In summary, variability in children's thinking and knowledge exists between children of different ages, and between different children of the same age. Variability can even occur in the same child in different problem solving situations (Siegler, 1991). Children can function at a higher developmental stage in one content area than another, if they have had extensive practice (Lee, 2000). Woolard et al. (1996) suggest that psychological research must mirror the trend in developmental research toward identifying developmental pathways or trajectories that lead to relevant behavior. In the case of child witnesses, this is particularly important, as ignoring this variability in cognitive abilities can create difficulties for professionals who are faced with the prospect of determining the testimonial capacity and communicative abilities of a particular child who is going to testify.

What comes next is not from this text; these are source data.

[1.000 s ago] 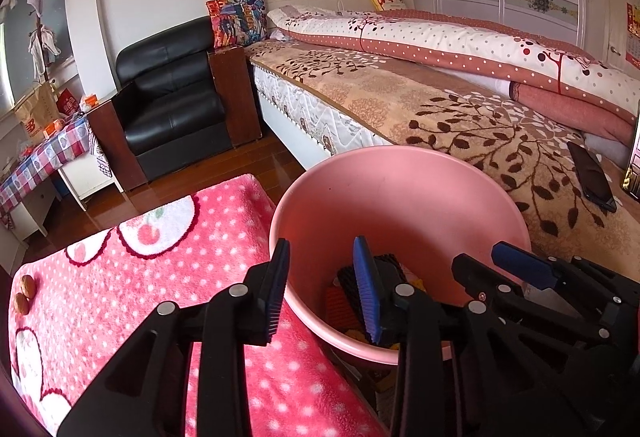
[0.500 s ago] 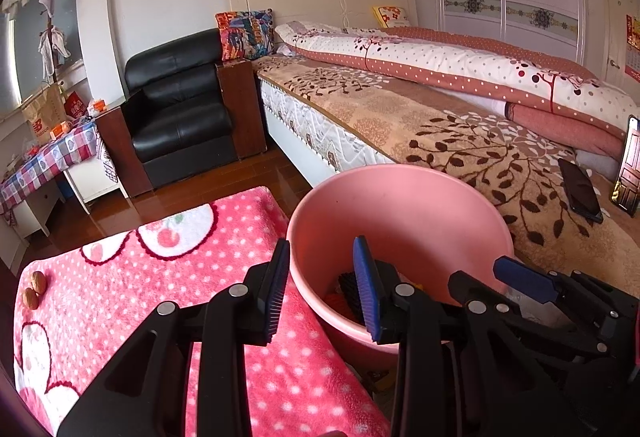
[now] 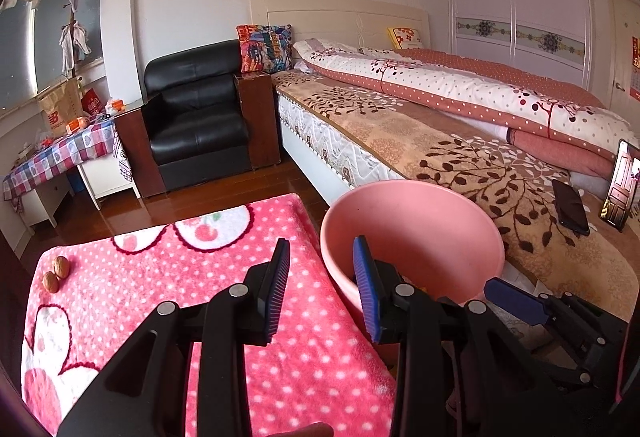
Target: Collect trash
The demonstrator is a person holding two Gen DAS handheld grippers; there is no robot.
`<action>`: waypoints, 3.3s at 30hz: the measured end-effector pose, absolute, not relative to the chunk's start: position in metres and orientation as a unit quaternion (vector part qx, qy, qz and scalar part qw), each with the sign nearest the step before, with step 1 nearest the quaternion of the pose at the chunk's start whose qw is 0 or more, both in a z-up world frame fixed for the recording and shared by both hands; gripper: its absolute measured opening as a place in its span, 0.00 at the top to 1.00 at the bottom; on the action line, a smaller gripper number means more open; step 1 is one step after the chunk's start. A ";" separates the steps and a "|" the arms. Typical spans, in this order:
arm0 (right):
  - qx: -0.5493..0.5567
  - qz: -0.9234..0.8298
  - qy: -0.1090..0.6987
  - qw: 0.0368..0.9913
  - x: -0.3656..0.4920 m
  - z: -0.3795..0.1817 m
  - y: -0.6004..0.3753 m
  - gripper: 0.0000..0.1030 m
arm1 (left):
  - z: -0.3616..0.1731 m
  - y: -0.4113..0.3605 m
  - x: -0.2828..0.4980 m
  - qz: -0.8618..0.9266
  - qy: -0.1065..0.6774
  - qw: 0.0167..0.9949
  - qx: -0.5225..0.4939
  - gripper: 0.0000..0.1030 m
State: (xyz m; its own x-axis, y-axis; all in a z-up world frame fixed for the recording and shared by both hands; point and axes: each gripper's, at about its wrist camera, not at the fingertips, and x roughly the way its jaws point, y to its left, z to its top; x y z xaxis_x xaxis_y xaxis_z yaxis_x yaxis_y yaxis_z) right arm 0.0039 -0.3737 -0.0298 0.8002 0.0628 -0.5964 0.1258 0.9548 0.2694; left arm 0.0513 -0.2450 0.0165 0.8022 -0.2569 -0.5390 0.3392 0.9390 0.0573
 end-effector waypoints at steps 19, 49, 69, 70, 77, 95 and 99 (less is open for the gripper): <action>0.136 0.005 0.291 0.947 -0.031 -0.007 -0.330 0.43 | 0.024 -0.180 0.015 -0.125 0.260 0.956 0.049 0.68; 0.104 0.027 0.285 0.952 -0.041 0.002 -0.284 0.43 | 0.023 -0.138 -0.001 -0.114 0.260 0.959 0.020 0.68; 0.101 0.030 0.290 0.951 -0.040 0.001 -0.280 0.43 | 0.015 -0.133 0.003 -0.112 0.271 0.956 0.014 0.68; 0.102 0.030 0.290 0.951 -0.040 0.001 -0.280 0.43 | 0.015 -0.132 0.003 -0.112 0.271 0.956 0.014 0.68; 0.102 0.030 0.290 0.951 -0.040 0.001 -0.280 0.43 | 0.012 -0.132 0.004 -0.112 0.274 0.955 0.012 0.68; 0.103 0.031 0.293 0.950 -0.041 -0.004 -0.278 0.43 | 0.010 -0.130 0.004 -0.111 0.275 0.955 0.012 0.68; 0.103 0.031 0.294 0.950 -0.041 -0.003 -0.278 0.43 | 0.010 -0.131 0.004 -0.111 0.275 0.955 0.012 0.68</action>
State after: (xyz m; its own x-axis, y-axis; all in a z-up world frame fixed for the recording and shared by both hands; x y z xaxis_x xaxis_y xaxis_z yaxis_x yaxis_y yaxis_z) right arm -0.0409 -0.2782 -0.0034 0.8254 0.1195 -0.5517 0.0014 0.9769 0.2137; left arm 0.0044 -0.1305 0.0097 0.8238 -0.2051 -0.5284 0.2179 0.9752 -0.0388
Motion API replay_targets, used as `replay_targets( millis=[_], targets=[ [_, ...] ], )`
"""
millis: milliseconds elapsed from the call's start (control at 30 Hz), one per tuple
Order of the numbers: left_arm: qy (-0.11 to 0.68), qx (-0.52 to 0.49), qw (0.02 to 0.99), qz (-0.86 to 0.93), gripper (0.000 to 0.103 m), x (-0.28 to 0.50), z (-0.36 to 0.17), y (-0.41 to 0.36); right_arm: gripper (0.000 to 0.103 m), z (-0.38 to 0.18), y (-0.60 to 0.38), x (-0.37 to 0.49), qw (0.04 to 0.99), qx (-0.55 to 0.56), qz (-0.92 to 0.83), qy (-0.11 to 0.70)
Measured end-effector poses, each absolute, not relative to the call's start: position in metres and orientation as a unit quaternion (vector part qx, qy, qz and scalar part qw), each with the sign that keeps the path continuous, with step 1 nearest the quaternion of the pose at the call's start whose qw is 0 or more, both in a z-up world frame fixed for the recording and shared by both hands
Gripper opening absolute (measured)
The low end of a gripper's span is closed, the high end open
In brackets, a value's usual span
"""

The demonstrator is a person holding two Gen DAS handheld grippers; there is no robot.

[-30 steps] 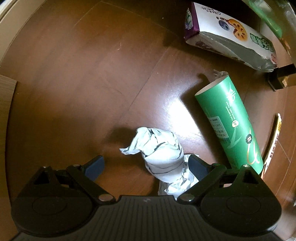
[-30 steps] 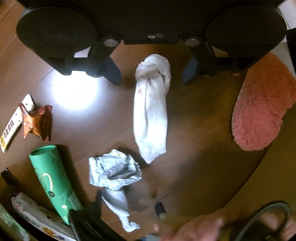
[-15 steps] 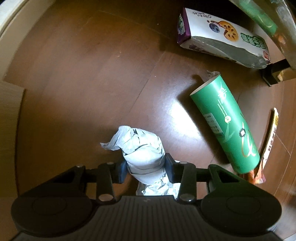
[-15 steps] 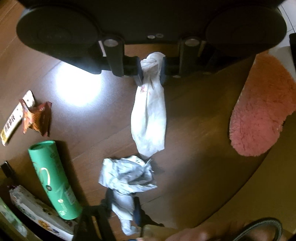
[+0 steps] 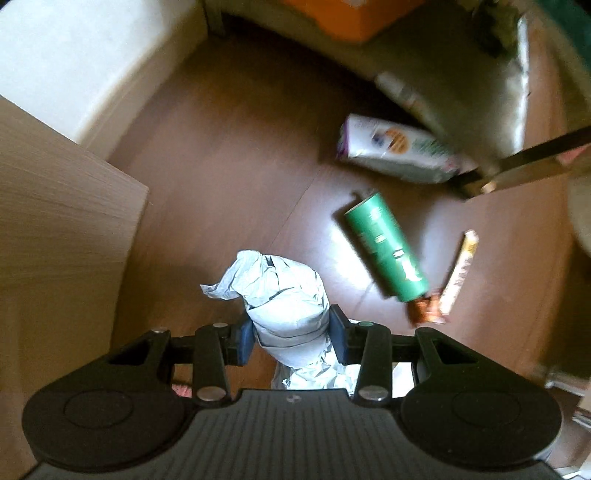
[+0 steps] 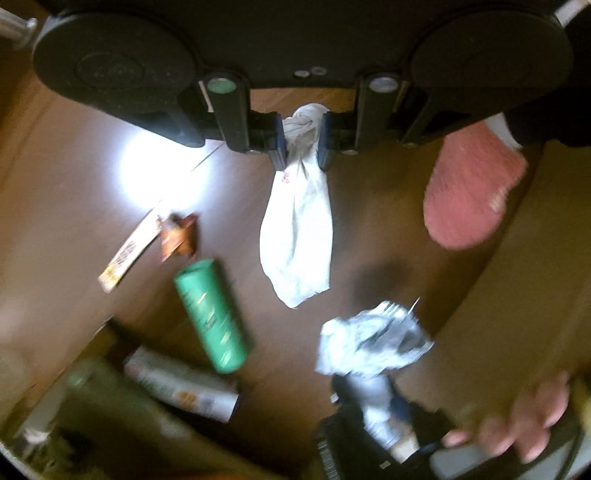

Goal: Collect trash
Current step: 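Carry the white tissue and white sock up over the wastebasket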

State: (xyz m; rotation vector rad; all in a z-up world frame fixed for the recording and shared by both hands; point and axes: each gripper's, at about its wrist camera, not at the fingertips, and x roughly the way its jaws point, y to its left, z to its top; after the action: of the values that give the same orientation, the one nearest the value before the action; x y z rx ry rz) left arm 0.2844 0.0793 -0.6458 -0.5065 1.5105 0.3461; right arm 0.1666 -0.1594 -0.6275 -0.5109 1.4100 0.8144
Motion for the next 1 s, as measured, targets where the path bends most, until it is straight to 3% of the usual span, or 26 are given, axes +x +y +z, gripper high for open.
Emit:
replay_targets(
  millis=[600, 1000],
  targets=[
    [0.585, -0.255, 0.758, 0.136, 0.040, 0.307, -0.332, 0.075, 0.017, -0.313, -0.168, 0.258, 0.777, -0.170, 0.322, 0.513],
    [0.516, -0.216, 0.823, 0.100, 0.040, 0.365, -0.186, 0.056, 0.017, -0.159, -0.169, 0.327, 0.839, -0.144, 0.303, 0.429]
  ],
)
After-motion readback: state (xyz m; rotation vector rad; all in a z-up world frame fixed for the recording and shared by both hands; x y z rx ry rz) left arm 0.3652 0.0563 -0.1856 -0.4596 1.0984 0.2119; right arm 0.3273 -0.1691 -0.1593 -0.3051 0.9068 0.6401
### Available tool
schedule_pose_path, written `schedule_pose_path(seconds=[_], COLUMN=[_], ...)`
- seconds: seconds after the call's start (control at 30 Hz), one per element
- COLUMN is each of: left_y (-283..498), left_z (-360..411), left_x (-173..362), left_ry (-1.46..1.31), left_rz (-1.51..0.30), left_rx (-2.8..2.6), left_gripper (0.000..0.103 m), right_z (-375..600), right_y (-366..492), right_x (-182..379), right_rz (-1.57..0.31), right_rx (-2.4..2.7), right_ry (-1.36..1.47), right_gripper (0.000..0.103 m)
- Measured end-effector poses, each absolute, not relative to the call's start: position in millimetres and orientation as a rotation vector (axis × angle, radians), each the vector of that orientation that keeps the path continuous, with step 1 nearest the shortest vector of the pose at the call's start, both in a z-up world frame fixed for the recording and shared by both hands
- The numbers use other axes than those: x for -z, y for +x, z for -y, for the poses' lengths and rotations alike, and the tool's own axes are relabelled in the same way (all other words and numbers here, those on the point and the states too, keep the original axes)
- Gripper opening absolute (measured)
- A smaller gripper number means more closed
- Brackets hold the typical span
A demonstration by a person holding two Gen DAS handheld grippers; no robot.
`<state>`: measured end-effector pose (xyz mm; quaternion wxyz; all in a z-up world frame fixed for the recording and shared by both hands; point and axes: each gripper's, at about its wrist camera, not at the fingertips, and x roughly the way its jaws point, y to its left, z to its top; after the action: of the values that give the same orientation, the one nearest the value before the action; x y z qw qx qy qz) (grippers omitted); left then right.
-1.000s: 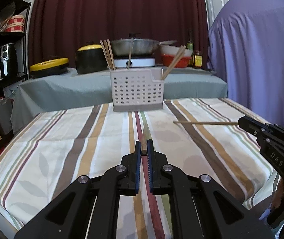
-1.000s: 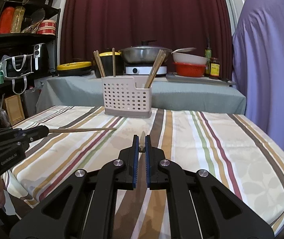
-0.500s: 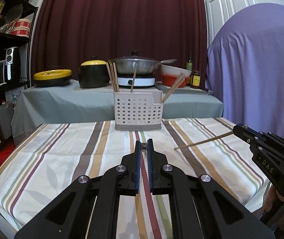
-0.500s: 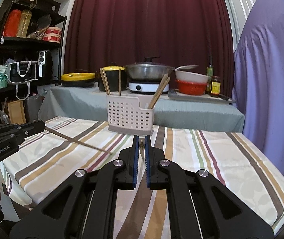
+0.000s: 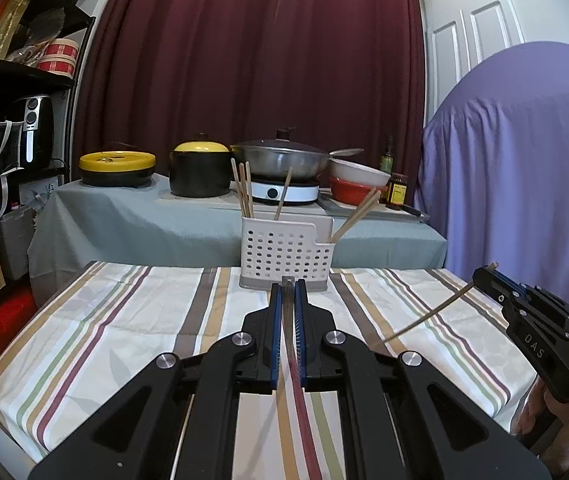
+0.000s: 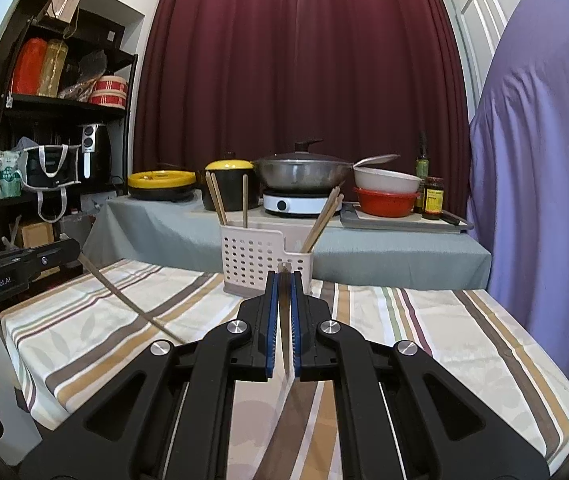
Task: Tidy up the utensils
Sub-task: 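Lift both held chopsticks upright and carry them toward the white holder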
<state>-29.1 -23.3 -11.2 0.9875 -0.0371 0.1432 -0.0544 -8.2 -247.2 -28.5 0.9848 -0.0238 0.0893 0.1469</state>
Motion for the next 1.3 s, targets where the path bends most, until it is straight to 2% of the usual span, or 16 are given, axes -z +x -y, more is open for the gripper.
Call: schedule_pose_path(seconds=[1.3], left_y=[-4], left_z=[11], left_x=[-20], left_ry=[-0.064], left_rz=[-0.278], left_rx=[0.076], left_gripper=[0.007], right_z=[237], right_y=[13], right_x=[-10], right_rz=[-0.135], right_rx=[-0.324], right_ry=[-0.045], right_gripper=[0.006])
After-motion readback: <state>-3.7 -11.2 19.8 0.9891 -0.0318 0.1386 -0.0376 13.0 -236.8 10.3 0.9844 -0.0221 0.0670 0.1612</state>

Table 2 summarizes the relevant findings on children's cognitive abilities as they relate specifically to the demands of being a witness in court. Clearly the findings speak to the need for lawyers and the judiciary to modify the nature and content of many of the questions that are put to children on the stand.

Table 2 - Cognitive Skills Present in Children Relevant to Testimonial Competency
Cognitive Abilities Preschool (3-5) Early Primary (6-9) Later Primary (10-12) Early Adolescence (13-14)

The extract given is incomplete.